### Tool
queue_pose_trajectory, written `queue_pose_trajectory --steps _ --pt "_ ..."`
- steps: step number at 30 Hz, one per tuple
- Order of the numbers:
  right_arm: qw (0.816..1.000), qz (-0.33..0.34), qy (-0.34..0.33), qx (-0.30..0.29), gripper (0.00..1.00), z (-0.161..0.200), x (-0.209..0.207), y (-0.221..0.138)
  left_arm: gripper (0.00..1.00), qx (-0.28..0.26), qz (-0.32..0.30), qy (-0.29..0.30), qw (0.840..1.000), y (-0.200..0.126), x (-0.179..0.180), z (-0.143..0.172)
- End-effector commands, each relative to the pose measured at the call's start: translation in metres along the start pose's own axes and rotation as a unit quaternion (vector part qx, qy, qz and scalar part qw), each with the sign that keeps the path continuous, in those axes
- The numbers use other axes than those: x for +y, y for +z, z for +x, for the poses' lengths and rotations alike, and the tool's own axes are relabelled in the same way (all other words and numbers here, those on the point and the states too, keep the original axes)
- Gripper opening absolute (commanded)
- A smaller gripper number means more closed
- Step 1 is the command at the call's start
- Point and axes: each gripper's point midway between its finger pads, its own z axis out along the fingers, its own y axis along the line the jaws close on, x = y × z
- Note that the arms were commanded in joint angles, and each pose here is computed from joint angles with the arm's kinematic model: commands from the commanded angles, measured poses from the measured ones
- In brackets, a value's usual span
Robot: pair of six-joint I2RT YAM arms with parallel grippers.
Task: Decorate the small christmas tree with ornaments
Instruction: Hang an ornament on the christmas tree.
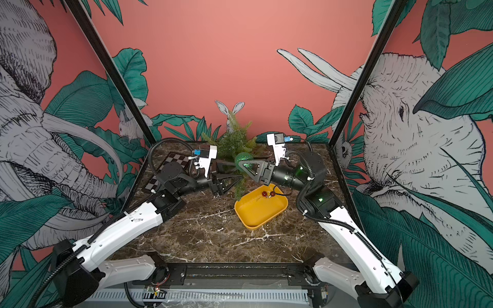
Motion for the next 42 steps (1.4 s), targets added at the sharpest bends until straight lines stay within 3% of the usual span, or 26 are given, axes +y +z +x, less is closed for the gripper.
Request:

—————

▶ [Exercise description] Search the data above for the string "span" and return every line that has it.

▶ [Result for this exercise]
- In brackets, a value's usual span
Motion for the next 42 steps (1.4 s), targets added at the sharpest bends until straight lines stay within 3% of the usual span, or 26 are given, axes +y +z +x, less is closed for the gripper.

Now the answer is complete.